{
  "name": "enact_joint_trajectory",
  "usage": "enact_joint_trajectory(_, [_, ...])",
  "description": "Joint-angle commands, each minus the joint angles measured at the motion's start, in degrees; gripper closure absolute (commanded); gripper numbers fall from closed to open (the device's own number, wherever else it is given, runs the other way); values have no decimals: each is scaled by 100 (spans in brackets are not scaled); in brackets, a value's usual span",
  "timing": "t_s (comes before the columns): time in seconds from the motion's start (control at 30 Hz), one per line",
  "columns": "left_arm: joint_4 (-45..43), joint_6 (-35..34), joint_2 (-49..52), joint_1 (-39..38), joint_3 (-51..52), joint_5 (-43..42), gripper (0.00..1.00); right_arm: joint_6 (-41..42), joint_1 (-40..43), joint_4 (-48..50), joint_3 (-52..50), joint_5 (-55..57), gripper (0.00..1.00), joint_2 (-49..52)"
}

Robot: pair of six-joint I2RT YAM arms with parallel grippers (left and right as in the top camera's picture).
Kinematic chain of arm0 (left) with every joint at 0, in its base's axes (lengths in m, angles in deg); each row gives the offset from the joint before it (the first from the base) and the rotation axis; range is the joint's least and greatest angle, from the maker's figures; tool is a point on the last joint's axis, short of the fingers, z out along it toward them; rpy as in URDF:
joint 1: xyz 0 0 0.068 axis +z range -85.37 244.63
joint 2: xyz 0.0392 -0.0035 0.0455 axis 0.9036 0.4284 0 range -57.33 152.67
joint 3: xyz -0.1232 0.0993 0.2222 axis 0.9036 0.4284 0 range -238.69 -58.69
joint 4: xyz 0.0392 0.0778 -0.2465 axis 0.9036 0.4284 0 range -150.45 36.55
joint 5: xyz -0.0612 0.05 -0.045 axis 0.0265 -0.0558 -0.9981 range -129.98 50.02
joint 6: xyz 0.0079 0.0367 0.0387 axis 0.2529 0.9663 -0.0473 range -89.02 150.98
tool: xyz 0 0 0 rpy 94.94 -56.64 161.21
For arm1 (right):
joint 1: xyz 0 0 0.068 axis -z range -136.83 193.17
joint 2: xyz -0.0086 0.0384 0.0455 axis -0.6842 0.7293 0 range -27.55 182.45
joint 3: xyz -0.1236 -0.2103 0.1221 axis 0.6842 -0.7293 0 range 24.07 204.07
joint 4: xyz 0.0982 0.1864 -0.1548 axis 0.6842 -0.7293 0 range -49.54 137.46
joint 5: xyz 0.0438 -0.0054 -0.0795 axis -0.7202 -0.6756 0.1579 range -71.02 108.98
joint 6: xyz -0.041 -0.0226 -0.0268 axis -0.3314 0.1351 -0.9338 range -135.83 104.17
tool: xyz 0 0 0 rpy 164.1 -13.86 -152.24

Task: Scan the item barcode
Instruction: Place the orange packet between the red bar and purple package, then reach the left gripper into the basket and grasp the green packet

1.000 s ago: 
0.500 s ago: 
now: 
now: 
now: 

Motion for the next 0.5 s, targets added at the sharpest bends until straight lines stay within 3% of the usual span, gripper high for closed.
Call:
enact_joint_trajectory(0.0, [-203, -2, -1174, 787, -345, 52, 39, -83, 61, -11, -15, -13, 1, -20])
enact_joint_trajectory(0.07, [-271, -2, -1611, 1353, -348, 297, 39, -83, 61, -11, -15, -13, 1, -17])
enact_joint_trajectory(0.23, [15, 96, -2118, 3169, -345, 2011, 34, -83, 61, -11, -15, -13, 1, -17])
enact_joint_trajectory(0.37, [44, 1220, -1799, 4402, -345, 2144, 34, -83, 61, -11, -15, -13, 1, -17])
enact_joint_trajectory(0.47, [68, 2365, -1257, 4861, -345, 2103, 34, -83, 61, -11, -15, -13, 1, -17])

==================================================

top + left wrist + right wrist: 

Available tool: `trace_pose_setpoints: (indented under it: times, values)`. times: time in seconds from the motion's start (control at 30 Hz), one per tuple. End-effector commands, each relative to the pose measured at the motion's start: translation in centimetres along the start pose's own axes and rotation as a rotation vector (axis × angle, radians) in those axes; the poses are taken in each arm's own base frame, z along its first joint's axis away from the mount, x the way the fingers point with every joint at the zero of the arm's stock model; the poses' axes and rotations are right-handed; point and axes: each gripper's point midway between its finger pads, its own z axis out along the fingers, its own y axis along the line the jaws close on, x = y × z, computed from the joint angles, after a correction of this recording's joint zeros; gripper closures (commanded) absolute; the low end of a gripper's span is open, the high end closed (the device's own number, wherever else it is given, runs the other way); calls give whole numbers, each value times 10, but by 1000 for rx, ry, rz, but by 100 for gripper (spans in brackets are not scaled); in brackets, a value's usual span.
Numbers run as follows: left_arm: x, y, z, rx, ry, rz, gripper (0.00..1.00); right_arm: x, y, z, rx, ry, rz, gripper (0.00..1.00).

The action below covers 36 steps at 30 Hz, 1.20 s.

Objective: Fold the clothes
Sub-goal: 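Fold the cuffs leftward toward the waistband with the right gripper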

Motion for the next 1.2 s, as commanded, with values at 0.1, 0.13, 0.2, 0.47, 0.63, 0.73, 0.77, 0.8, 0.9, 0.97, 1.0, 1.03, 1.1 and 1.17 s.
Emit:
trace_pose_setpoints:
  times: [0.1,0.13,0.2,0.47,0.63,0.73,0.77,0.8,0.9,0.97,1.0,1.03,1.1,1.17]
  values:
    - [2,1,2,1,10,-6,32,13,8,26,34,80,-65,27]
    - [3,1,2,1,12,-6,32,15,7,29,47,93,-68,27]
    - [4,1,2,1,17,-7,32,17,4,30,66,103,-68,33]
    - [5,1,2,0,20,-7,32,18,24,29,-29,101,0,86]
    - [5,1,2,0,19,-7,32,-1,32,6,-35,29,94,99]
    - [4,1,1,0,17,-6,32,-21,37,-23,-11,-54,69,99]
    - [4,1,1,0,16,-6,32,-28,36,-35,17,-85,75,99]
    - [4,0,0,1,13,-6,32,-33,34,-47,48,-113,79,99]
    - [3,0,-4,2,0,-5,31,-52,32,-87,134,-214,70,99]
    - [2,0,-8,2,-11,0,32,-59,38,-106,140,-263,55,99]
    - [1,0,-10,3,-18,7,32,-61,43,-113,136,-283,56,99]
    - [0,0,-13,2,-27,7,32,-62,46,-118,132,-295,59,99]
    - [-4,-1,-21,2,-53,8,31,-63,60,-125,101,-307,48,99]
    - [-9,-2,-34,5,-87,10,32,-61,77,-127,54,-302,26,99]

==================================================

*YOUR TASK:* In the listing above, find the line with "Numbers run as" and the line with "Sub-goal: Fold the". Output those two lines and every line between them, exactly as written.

*PROBLEM SOLUTION:*
Numbers run as follows: left_arm: x, y, z, rx, ry, rz, gripper (0.00..1.00); right_arm: x, y, z, rx, ry, rz, gripper (0.00..1.00).

The action below covers 36 steps at 30 Hz, 1.20 s.

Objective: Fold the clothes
Sub-goal: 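Fold the cuffs leftward toward the waistband with the right gripper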

This concludes the answer to the exercise.